Титаник резко отличался от обычных людей как своей внешностью фавна, так и своей мятущейся душой. Его пороки носили циклопический характер, его злодейство не знало границ. Он исходил из того, что всякий человек подвластен злу, а ему это как раз на руку. И он совращал кого попало, не зная усталости. Такова была роковая черта его характера. Он старался переспать с женщинами, любившими своих мужей, именно таких он жаждал совратить с пути истинного. Монашка в его глазах – это не познавшая своей натуры шлюха, надо только просветить ее, и она обретет свое истинное призвание и займет свое законное место на панели. Когда он видел, как пожилая дама дает ребенку конфетку, он подозревал, не отравлено ли это лакомство, а когда он гладил собаку, в глазах его появлялось двусмысленное выражение. Позже я узнал, что в половой жизни, как и в воображении, он не знал границ. Не брезговал никакими живыми существами, будь то женщина, мужчина, черепаха или какое-нибудь мелкое млекопитающее. Я даже видел, как он на людях подступал с гнусными предложениями к восьмидесятилетнему старику, бывшему премьер-министру, – тот побледнел так, словно пришел его последний час.
В устах Титаника слова меняли свое значение. «Любить» означало «лгать», «поцеловать» – «предать», «хвалить» – «льстить», «употреблять» – «злоупотреблять». Неподдельными в нем были две вещи: злокозненный вид и искренняя дружба с моим отцом, который был для него чем-то вроде очистительного талисмана.

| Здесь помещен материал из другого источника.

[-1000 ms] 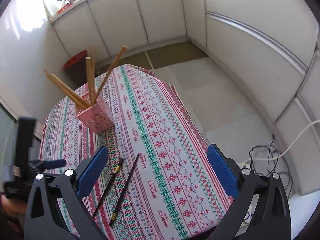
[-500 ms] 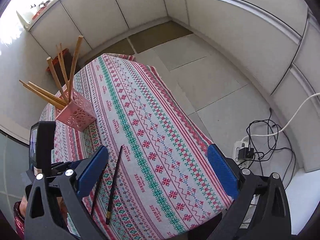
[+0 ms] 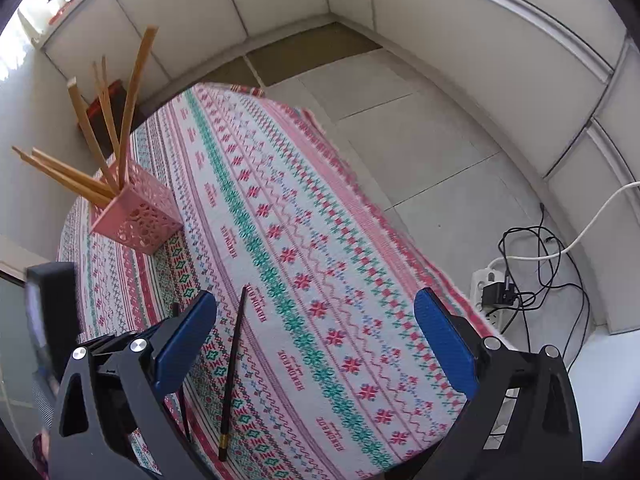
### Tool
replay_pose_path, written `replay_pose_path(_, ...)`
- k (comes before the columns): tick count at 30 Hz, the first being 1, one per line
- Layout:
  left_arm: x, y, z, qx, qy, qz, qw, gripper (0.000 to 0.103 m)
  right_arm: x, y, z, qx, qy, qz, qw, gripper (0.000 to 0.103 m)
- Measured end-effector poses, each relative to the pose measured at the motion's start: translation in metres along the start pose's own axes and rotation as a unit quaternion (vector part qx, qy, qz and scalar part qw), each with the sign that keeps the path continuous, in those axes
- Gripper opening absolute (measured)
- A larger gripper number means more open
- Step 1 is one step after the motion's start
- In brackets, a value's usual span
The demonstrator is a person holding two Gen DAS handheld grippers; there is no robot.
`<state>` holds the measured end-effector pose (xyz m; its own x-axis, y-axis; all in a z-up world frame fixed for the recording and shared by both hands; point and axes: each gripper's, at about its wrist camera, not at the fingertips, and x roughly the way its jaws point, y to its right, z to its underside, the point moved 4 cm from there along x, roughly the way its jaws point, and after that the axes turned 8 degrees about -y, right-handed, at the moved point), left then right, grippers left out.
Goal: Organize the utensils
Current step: 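Lift both dark chopsticks over the pink holder and lower them in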
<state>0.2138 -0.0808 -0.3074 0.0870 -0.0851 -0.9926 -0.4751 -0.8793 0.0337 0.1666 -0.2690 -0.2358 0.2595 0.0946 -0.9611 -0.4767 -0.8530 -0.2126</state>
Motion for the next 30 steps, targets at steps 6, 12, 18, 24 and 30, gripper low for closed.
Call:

Отцу нравилось обожание Титаника; к тому же он был очарован этим демоном, который знал наизусть Толстого и хранил в своей необыкновенной памяти все лучшее, что есть у великих авторов. Он мог часами декламировать куски из «Божественной комедии».
Будучи весьма разносторонним сочинителем, Титаник реализовал свои таланты в трех направлениях. Писал пышные многословные романы, жонглируя словами, запас которых у него превышал объем самых больших словарей, без всяких колебаний создавал новые слова, покопавшись в латыни и древнегреческом, на которых говорил почти свободно. А еще он писал статьи на, прекрасном классическом французском для журнала с большим тиражом; и, наконец, он фабриковал для порнографического еженедельника фальшивые письма-свидетельства читателей, а также потрясающие советы якобы сексолога.
Все это было бы лишь эксцентрично, если бы он был безобидным; но этот краснобай был весьма опасен. Конечно, он никого ни к чему не принуждал. Предпочитал виртуозно обхаживать жертву, пользуясь живописностью своей личности и умелой игрой словами, чтобы оказывать зловещее влияние. Рядом с ним начинаешь думать об ужасных вещах. Произносишь слова, которые не осмелился бы вымолвить вдали от него. Он пробуждал в собеседниках дремлющие темные силы, размягчал волю, позволяя становиться малодушным или нечестным. Он был тем более опасен, что врывался в чужую жизнь без стука. Возникал обычно в такой момент, когда человек способен внимать ему, и вцеплялся мертвой хваткой, если чувствовал, что может совлечь жертву на свой скользкий путь.
В тот вечер он, должно быть, чутьем определил мое безденежье и сказал вроде бы в шутку, что, имея на руках технический паспорт на свое имя, я смогу заложить отцовскую машину, если придется совсем туго.